> **Activity**: Please restate exactly the lines from the one holding "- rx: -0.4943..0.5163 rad" to the end of the material, including both ends and excluding every picture.

> **Dataset extract**:

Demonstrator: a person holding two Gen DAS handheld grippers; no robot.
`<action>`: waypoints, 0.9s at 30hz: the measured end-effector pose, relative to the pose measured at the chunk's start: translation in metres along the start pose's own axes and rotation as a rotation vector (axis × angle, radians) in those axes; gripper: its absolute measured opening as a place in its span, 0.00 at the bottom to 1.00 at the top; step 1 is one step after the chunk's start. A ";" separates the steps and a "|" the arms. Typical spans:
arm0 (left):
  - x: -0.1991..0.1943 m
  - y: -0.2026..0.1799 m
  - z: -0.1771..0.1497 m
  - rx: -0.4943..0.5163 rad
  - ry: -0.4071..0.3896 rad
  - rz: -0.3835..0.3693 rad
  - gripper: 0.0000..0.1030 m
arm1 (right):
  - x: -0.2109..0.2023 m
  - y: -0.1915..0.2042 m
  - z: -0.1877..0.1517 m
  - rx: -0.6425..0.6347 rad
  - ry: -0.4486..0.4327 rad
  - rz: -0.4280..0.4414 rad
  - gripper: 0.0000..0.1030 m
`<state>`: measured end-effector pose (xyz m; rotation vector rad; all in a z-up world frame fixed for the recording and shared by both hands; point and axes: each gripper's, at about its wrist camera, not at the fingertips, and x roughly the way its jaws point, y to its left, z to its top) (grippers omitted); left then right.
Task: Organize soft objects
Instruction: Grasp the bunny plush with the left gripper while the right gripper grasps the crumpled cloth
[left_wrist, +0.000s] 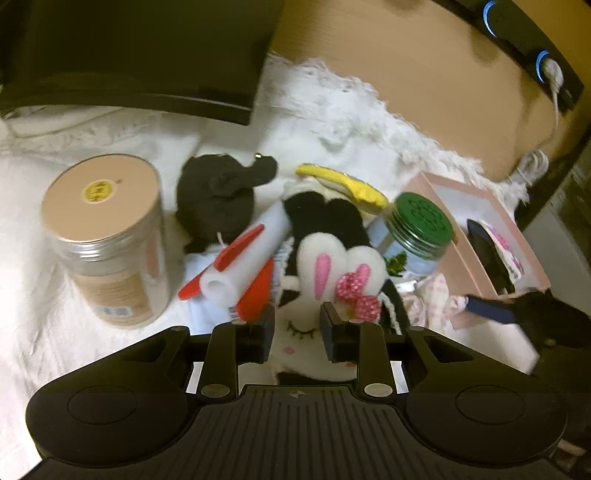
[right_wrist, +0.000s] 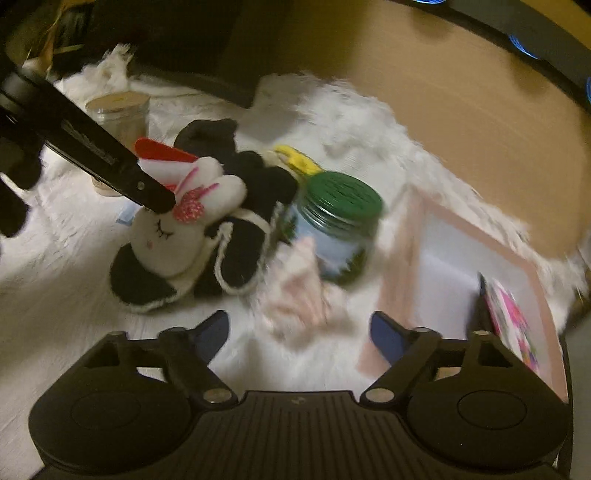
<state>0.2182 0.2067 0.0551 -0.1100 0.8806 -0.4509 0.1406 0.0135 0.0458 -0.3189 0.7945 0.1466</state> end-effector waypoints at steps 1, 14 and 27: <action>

> **Answer to the exercise**:
  - rx: -0.4943..0.5163 rad
  - ry: -0.4071..0.3896 rad
  - rz: -0.3835..0.3693 rad
  - gripper: 0.0000..0.1030 m
arm1 (right):
  - x: -0.2109..0.2023 m
  - y: -0.1915..0.2042 m
  - z: -0.1877..0.1517 m
  - rx: -0.6425..0.6347 rad
  - ry: -0.4486..0.4327 rad
  - rz: -0.4280..0.4414 rad
  - gripper: 0.0000..0.1030 m
`<state>`: measured end-effector pose (xyz m; rotation vector rad; all in a z-up world frame fixed for the recording and shared by both hands; point and axes: each gripper's, at about its wrist camera, not at the fingertips, and x roughly the way its jaws point, y to its left, z to its top) (grippers omitted); left then right.
Task: Organize soft objects
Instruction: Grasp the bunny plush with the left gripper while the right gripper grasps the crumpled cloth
[left_wrist, +0.000s] 
[right_wrist, +0.000s] 
<state>0.2182 0.2067 0.0551 -0.1100 0.8806 -0.4509 0.1406 0.0135 0.0458 -0.3189 0.7945 0.1466</state> end-effector waypoints at steps 1, 14 and 27: <action>

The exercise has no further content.